From: yebin <yebin10@huawei.com>
To: Jan Kara <jack@suse.cz>
Cc: <tytso@mit.edu>, <adilger.kernel@dilger.ca>,
<linux-ext4@vger.kernel.org>, <linux-kernel@vger.kernel.org>
Subject: Re: [PATCH -next v2 2/6] ext4: introduce last_check_time record previous check time
Date: Wed, 13 Oct 2021 20:33:45 +0800 [thread overview]
Message-ID: <6166D229.80809@huawei.com> (raw)
In-Reply-To: <20211013093847.GB19200@quack2.suse.cz>
On 2021/10/13 17:38, Jan Kara wrote:
> On Tue 12-10-21 19:46:24, yebin wrote:
>> On 2021/10/12 16:47, Jan Kara wrote:
>>> On Fri 08-10-21 10:38:31, yebin wrote:
>>>> On 2021/10/8 9:56, yebin wrote:
>>>>> On 2021/10/7 20:31, Jan Kara wrote:
>>>>>> On Sat 11-09-21 17:00:55, Ye Bin wrote:
>>>>>>> kmmpd:
>>>>>>> ...
>>>>>>> diff = jiffies - last_update_time;
>>>>>>> if (diff > mmp_check_interval * HZ) {
>>>>>>> ...
>>>>>>> As "mmp_check_interval = 2 * mmp_update_interval", 'diff' always little
>>>>>>> than 'mmp_update_interval', so there will never trigger detection.
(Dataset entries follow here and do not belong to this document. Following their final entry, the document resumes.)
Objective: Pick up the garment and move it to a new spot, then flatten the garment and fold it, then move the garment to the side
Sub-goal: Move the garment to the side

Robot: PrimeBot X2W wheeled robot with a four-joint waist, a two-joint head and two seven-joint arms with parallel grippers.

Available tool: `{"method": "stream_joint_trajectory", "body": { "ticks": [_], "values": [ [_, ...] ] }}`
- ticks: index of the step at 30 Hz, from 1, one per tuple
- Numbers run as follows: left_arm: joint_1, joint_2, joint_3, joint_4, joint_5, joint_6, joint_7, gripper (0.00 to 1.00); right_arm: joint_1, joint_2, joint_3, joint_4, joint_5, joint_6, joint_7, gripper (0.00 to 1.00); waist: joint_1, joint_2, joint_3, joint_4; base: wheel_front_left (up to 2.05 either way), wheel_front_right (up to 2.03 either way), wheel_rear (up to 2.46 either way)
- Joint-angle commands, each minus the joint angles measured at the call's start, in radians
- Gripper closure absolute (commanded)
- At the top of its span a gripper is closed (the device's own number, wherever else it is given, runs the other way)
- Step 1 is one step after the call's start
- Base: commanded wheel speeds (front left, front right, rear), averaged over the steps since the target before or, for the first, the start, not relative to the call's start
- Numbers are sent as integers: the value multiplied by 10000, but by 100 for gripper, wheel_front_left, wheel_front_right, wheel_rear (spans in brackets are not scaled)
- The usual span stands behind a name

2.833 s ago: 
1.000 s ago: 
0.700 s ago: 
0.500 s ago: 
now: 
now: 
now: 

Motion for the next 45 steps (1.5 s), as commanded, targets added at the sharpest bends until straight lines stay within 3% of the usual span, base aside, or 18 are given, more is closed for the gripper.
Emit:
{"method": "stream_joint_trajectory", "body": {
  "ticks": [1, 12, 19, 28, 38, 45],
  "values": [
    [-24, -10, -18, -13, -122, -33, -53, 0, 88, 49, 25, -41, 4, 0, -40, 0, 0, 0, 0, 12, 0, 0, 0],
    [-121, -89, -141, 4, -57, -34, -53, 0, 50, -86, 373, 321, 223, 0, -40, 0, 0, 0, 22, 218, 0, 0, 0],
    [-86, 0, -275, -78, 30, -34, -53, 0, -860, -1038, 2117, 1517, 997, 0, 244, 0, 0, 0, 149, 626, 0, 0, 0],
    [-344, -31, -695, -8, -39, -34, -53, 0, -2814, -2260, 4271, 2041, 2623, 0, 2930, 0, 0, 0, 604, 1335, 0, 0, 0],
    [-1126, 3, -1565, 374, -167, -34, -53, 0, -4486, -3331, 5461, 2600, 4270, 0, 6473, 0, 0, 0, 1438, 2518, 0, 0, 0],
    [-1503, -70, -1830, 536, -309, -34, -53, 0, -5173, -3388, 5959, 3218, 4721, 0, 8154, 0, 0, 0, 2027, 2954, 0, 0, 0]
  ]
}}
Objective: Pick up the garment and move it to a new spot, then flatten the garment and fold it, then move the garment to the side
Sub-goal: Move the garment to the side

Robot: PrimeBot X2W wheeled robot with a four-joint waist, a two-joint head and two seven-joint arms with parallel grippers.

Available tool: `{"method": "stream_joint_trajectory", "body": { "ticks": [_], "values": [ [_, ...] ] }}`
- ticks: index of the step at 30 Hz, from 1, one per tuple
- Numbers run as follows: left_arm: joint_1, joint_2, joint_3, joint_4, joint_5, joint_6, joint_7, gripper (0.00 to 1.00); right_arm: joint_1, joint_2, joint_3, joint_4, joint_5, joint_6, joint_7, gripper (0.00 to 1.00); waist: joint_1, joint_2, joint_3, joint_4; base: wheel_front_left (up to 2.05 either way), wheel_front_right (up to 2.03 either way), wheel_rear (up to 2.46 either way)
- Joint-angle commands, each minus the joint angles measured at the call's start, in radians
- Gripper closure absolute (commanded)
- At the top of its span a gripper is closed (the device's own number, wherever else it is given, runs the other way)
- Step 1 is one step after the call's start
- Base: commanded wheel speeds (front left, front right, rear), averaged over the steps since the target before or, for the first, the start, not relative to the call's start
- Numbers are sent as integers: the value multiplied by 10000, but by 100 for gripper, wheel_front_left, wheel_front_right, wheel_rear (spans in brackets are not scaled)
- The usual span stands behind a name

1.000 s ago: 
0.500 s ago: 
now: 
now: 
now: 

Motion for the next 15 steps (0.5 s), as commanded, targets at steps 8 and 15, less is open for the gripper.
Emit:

>>>>>>> Introduce last_check_time record previous check time.
>>>>>>>
>>>>>>> Signed-off-by: Ye Bin <yebin10@huawei.com>
>>>>>> I think the check is there only for the case where write_mmp_block() +
>>>>>> sleep took longer than mmp_check_interval. I agree that should rarely
>>>>>> happen but on a really busy system it is possible and in that case
>>>>>> we would
>>>>>> miss updating mmp block for too long and so another node could have
>>>>>> started
>>>>>> using the filesystem. I actually don't see a reason why kmmpd should be
>>>>>> checking the block each mmp_check_interval as you do -
>>>>>> mmp_check_interval
>>>>>> is just for ext4_multi_mount_protect() to know how long it should wait
>>>>>> before considering mmp block stale... Am I missing something?
>>>>>>
>>>>>> Honza
>>>>> I'm sorry, I didn't understand the detection mechanism here before. Now
>>>>> I understand
>>>>> the detection mechanism here.
>>>>> As you said, it's just an abnormal protection. There's really no problem.
>>>>>
>>>> Yeah, i did test as following steps
>>>> hostA hostB
>>>> mount
>>>> ext4_multi_mount_protect -> seq == EXT4_MMP_SEQ_CLEAN
>>>> delay 5s after label "skip" so hostB will see seq is
>>>> EXT4_MMP_SEQ_CLEAN
>>>> mount
>>>> ext4_multi_mount_protect -> seq == EXT4_MMP_SEQ_CLEAN
>>>> run kmmpd
>>>> run kmmpd
>>>>
>>>> Actually,in this situation kmmpd will not detect confliction.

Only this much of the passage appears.